I came across the bootstrap concept in the book Introduction to statistical learning, wherein the standard error for the linear regression coefficients is estimated both by the formula and the bootstrap process, and then following this paragraph (page 196):

Now although the formula for the standard errors do not rely on the linear model being correct, the estimate for $\sigma^2$ does.

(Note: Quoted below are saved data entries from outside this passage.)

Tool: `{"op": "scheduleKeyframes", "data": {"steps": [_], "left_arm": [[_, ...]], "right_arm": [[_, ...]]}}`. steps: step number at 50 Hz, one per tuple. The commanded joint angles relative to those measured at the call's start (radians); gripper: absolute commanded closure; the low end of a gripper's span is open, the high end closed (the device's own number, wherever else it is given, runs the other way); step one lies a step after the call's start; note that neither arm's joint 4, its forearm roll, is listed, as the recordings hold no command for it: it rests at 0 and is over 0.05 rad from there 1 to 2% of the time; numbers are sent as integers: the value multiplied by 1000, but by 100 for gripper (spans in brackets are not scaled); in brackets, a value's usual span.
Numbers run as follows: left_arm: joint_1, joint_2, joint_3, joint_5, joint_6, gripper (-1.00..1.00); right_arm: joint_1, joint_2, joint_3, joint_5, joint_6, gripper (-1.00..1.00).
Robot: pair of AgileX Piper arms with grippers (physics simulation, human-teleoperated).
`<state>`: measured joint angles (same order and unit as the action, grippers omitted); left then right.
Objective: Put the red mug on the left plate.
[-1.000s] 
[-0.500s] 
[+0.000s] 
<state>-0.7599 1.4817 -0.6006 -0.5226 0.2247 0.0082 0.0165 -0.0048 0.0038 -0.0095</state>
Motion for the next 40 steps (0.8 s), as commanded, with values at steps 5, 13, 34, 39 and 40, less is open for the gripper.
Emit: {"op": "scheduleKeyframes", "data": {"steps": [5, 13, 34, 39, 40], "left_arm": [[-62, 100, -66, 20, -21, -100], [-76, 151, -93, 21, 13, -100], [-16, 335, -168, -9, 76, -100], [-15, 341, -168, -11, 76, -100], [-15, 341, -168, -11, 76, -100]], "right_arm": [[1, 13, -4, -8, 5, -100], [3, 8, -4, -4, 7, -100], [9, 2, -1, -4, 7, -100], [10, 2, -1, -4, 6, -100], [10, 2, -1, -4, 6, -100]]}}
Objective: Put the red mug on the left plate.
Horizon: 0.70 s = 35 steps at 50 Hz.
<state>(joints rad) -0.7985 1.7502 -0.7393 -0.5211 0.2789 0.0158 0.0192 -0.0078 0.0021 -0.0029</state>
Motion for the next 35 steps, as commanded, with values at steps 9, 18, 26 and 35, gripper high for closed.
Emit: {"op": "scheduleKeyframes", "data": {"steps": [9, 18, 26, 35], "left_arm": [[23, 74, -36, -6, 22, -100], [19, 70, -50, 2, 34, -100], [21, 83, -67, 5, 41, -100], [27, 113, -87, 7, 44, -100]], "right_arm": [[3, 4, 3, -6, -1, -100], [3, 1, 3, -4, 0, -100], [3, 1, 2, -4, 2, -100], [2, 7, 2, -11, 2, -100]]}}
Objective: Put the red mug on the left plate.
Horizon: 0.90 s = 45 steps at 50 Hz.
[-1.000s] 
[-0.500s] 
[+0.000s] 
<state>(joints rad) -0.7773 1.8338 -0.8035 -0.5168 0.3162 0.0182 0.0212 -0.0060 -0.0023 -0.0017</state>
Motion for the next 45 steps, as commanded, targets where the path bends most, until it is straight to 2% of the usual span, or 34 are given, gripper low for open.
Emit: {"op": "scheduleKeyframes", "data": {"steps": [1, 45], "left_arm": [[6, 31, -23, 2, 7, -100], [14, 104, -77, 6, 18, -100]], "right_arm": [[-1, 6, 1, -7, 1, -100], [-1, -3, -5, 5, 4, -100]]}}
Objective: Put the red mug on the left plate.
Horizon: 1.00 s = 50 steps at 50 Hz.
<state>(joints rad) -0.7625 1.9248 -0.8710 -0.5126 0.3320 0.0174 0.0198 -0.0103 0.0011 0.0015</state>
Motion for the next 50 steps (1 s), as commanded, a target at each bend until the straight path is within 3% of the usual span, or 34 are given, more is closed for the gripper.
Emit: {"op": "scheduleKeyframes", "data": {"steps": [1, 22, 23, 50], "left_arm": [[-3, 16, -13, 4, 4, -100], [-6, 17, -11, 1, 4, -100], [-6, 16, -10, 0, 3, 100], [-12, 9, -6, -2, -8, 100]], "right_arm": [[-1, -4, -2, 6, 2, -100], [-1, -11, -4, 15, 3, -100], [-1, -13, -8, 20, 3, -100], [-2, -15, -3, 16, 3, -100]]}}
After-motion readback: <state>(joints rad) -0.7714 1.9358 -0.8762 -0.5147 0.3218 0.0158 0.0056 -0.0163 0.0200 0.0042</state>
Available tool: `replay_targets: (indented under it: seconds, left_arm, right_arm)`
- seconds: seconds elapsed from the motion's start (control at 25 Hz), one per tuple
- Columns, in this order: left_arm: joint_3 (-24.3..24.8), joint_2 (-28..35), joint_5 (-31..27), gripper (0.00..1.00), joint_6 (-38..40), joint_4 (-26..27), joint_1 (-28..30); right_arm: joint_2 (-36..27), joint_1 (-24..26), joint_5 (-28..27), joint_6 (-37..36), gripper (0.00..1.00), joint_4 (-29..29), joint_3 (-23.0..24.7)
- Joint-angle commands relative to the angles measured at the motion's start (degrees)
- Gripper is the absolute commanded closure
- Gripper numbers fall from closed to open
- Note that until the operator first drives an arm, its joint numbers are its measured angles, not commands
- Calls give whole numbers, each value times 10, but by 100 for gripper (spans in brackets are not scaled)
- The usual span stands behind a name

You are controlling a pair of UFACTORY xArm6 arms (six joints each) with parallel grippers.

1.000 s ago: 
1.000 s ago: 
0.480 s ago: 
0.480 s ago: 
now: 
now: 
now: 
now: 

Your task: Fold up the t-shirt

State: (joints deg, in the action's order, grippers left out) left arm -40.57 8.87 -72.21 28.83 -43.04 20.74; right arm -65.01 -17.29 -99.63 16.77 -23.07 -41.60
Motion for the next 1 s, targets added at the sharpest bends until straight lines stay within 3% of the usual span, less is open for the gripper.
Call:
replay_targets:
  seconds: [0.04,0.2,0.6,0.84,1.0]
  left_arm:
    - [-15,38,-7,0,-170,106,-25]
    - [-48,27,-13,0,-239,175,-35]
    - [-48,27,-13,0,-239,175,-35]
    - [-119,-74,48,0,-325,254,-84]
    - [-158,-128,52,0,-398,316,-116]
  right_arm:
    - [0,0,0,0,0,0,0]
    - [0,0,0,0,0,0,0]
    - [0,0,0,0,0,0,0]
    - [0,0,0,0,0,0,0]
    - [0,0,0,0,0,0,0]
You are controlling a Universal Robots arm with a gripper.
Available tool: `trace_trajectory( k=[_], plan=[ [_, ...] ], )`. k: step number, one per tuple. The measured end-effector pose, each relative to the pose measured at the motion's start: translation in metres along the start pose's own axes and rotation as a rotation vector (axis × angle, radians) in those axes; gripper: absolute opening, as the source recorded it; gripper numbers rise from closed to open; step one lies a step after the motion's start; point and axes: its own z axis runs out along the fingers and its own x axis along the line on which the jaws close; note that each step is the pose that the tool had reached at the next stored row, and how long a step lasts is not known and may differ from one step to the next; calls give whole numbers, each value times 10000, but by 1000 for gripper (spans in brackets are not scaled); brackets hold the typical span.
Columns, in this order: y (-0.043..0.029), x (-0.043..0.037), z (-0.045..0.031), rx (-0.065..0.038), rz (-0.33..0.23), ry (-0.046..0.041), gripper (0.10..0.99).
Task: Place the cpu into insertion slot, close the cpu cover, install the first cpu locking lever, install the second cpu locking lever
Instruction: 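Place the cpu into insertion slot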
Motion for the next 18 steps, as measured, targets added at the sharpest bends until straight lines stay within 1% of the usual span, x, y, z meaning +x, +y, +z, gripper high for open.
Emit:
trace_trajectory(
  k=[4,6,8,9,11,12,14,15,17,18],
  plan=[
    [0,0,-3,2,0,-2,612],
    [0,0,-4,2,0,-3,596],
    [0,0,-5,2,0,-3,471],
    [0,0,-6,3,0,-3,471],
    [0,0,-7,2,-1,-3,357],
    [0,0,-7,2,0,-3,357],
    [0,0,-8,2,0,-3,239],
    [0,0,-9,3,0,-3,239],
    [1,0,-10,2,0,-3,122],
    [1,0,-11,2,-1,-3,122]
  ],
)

We see [...] that there is a non-linear relationship in the data, and so the residuals from a linear fit will be inflated, and so will $\hat\sigma^2$. [...] The bootstrap approach does not rely on any of these assumptions, and so it is likely giving a more accurate estimate of the standard errors of $\hat\beta_0$ and $\hat\beta_1$ than is the summary() function. [Emphasis added.]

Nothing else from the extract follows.